Statistical Considerations
The main study cohort enrolled patients with recurrent atypical or anaplastic meningiomas, and the primary endpoint was PFS6 defined as the time from starting treatment until progression of disease or death from any cause. Any patient not known to be progression free at 6 months was assumed to have failed treatment. With a minimum sample size of 20 patients with atypical/malignant meningioma, we had 89% power to detect an improvement in the PFS6 rate from 5% to 30% with a significance level of 0.015. Secondary endpoints included radiographic response rate, median PFS, overall survival (OS), and toxicity. Survival was evaluated using Kaplan–Meier methodology and was calculated from the start of treatment.
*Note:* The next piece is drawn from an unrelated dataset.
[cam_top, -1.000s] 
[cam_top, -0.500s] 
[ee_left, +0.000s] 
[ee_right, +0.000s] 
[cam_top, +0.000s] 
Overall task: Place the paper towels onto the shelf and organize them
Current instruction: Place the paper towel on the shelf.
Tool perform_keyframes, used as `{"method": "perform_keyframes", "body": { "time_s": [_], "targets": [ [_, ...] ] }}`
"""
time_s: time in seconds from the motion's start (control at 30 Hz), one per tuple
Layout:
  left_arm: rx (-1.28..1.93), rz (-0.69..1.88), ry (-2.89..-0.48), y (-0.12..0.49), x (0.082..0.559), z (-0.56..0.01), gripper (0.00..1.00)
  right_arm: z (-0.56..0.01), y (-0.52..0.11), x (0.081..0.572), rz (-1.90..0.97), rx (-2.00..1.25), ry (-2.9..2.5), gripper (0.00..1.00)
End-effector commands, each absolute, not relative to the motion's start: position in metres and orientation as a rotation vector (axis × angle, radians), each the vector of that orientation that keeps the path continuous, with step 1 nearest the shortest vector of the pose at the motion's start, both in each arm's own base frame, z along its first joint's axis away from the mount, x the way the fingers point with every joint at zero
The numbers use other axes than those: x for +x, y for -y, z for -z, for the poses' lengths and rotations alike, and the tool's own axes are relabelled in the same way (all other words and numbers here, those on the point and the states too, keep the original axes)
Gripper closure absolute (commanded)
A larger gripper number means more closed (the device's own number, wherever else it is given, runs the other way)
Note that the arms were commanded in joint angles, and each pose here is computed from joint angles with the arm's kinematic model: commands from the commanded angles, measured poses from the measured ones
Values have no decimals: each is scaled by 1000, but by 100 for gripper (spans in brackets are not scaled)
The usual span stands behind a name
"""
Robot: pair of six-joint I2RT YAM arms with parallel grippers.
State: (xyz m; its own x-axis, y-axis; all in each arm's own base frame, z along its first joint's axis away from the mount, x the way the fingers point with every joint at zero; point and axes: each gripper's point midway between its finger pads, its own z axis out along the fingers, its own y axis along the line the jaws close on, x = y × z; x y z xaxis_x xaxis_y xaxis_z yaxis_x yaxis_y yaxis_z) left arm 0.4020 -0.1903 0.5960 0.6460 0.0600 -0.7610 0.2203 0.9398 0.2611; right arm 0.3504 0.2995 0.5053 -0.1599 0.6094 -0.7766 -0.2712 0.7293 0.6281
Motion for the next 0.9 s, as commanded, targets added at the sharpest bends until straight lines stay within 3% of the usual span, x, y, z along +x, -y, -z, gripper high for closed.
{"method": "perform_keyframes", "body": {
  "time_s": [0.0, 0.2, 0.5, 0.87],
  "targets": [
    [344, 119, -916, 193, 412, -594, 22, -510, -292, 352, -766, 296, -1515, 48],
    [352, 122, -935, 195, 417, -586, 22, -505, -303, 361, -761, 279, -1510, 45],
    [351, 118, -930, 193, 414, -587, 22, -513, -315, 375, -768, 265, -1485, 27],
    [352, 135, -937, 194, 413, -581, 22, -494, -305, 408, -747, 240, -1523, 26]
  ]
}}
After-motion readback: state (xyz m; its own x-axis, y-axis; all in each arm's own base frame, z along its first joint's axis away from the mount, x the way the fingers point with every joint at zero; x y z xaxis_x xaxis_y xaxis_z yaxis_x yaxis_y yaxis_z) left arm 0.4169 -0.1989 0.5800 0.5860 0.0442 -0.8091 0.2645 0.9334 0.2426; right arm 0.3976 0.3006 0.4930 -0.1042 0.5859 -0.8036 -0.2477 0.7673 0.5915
The exploratory cohort (WHO grade I meningioma, HPC, and hemangioblastoma) with a maximum of 10 patients was analyzed descriptively.
Correlative Studies
MR perfusion was performed at baseline and after 2 weeks on study and then with each additional MRI assessment to determine a correlation with outcome. Immunohistochemistry (IHC) was performed using the Envision + system (Dako) according to the manufacturer's instructions. Heat antigen retrieval was applied to all samples using a steamer and citrate buffer. Antibodies were used as follows: PDGFRα (1:75, #3164, Cell Signaling), PDGFRβ (1:100, #3169, Cell Signaling), VEGFR2 (kinase insert domain receptor;1:75, #2479, Cell Signaling), KIT (c-Kit; 1:250, #A4502, Dako), and signal transducer and activator of transcription 6 (STAT6; 1:200, #sc621, Santa Cruz Biotechnology). The IHC results were evaluated by 2 reviewers and scored 0–3 with respect to intensity and estimated percentage of positive tumor cells.
Results
Patient Characteristics
A total of 36 patients with aggressive meningioma were enrolled onto this trial, including 30 atypical and 6 anaplastic meningiomas; 83% had supratentorial tumors (Table 1). All patients had received prior surgery, and all but 1 (because of prior cranial radiotherapy for childhood leukemia) had received radiation. Patients were heavily pretreated with a median number of 5 recurrences (range 2–10). There were 13 participants in the exploratory cohort: 4 with WHO grade I meningiomas, 6 with HPCs, and 3 with hemangioblastomas. One additional patient enrolled but withdrew consent within the first week of study and was replaced, but was included in the toxicity assessment.
Table 1.
Patient characteristics
Aggressive Meningioma (n = 36) | Exploratory (n = 13) | |
---|---|---|
Gender | ||
Male | 14 (39%) | 5 (38%) |
Female | 22 (61%) | 8 (62%) |
Median age (range) | 61 (27–85) | 48 (32–79) |
Median KPS (range) | 80 (60–100) | 90 (60–100) |
Histology | ||
Anaplastic (WHO grade III) meningioma | 6 | |
Atypical (WHO grade II) meningioma | 30 | |
Benign (WHO grade I) meningioma | 4 | |
Hemangiopericytoma | 6 | |
Hemangioblastoma | 3 | |
Number of prior therapies | ||
Median | 5 | 5 |
Range | 2–10 | 3–11 |
Mean | 4.7 | 5.2 |
Location | ||
Frontal | 14 (39%) | 8 (62%) |
Parietal | 8 (22%) | 0 |
Temporal | 5 (14%) | 2 (15%) |
Occipital | 3 (8%) | 0 |
Infratentorial/spine | 4 (11%) | 2 (15%) |
Extracranial | 1 (3%) | 0 |
Unknown | 1 (3%) | 1 (8%) |
Response and Outcome
At final analysis, 15 patients (42%) with recurrent atypical or anaplastic meningioma were progression free and alive at 6 months, meeting the primary endpoint. The median PFS in this cohort was 5.2 months (95% CI: 2.8–8.3 mo), and median OS was 24.6 months (95% CI: 16.5–38.4 mo) (Fig. 1). The 2-year PFS was 14.6% (95% CI: 4.4%–29.7%); the 2-year OS was 51.7% (95% CI: 29.2%–69.9%).
Fig. 1.
Kaplan–Meier curves for PFS and OS: PFS6 = 44% (95% CI: 27.0–59.7); median PFS = 5.2 mo (95% CI: 2.8–8.3 mo); median OS = 24.6 mo (95% CI: 16.5–38.4 mo); 1-year OS = 79.2% (95% CI: 61.1–89.7); 2-year OS = 51.7% (95% CI: 29.4–70.4).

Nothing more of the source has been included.